Trust and Governance in Preserving AI-Generated Archives

The quantity of data that archivists need to manage continuously grows, and given the emergence of generative AI applications like ChatGPT, the records in those archives will be what the ChatGPTs of the world will be using to generate new content. These AI systems refer to copious amounts of texts and images and then generate more, and it is not always obvious whether this content has been AI generated or comes from an artifact generated by a human author, director, or artist.

Lauriault, in collaboration with computer scientists at Carleton University are contributing research that will help identify what was generated by AI.

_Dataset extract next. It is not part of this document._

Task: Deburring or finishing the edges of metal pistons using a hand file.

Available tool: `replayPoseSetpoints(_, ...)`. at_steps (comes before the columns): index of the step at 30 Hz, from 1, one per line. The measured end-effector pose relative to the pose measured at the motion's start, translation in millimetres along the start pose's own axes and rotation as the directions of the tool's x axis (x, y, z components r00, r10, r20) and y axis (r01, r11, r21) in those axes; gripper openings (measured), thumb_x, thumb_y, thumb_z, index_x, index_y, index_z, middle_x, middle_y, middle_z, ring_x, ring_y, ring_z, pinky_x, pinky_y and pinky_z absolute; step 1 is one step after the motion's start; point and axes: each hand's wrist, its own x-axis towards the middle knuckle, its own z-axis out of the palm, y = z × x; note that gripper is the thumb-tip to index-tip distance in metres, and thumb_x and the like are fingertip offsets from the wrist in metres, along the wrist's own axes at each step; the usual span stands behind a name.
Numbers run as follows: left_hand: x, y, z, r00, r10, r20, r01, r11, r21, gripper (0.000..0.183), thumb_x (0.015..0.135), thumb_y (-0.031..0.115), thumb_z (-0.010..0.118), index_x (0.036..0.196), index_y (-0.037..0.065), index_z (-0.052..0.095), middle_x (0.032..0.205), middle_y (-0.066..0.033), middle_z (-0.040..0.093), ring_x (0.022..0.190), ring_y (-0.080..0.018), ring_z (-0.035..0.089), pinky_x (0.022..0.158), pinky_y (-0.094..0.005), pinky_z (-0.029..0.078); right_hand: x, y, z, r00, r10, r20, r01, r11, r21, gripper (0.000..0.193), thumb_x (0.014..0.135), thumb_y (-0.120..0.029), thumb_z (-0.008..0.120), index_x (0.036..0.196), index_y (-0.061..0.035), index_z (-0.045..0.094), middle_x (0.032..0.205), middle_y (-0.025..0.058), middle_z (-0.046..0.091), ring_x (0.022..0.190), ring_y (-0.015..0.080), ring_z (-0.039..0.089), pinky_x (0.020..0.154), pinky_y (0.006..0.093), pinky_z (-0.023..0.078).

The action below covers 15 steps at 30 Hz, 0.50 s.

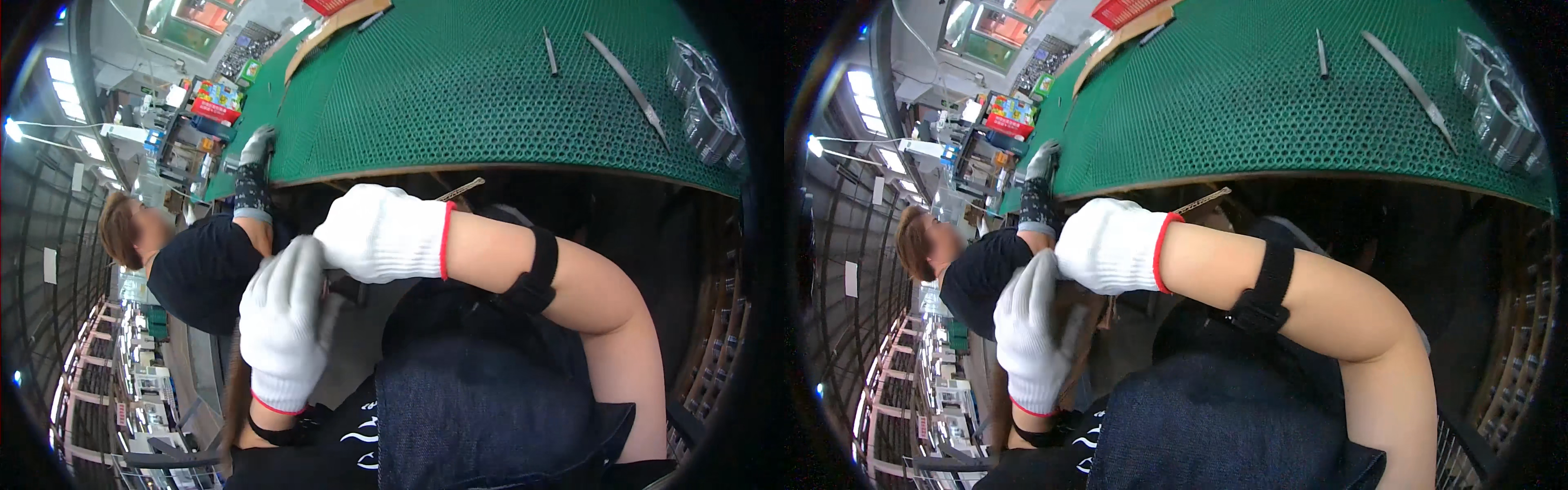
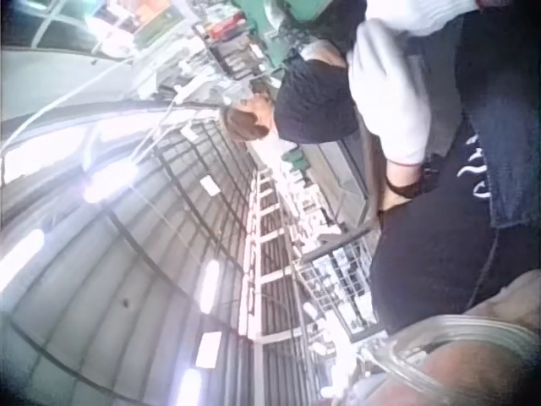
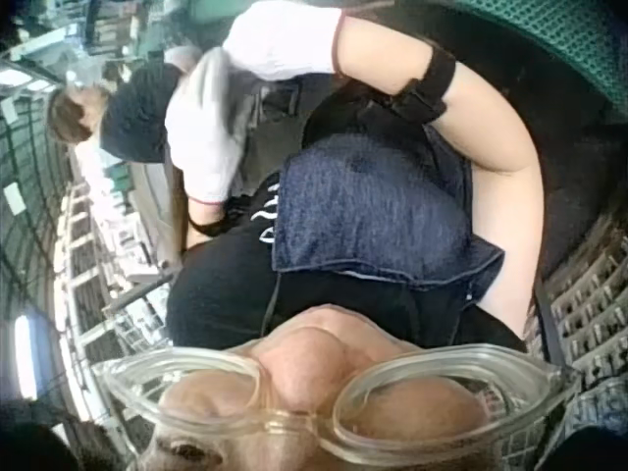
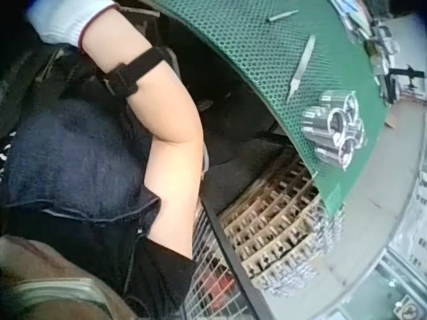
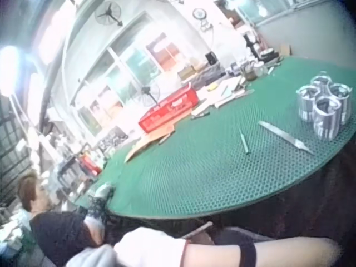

This I Trust AI work is especially important as archives around the world will need to assess and ingest ‘truthful’ and ‘trustworthy’ audio, text, video and images resulting from war, the documentation related to human rights abuses, and artifacts created from newsworthy events.

These are but some of the many key issues that will shape the future of archives. Over the next five years, Carleton will be contributing I Trust AI research to address these challenges.

“As we move forward, we will want to look back on the systems we create today,” says Lauriault.

“Fifty years from now, we may need them. We may need to look at a digital twin of Ottawa as it today, in the event the city is damaged by a natural disaster like a flood, or to pre-empt and to prevent future calamities related to climate change. And we need to think of how to govern these complex spaces, for example, today’s smart grid will help shape future electricity systems. What kind of data agreements do we need to create digital twins, to manage smart grids, to study AI-generated content, how we appraise these, and how do we keep them intact for future generations.

“How do we keep these models live, so that future generations will be able to look back and engage with these artifacts, learn from then, and plan better?”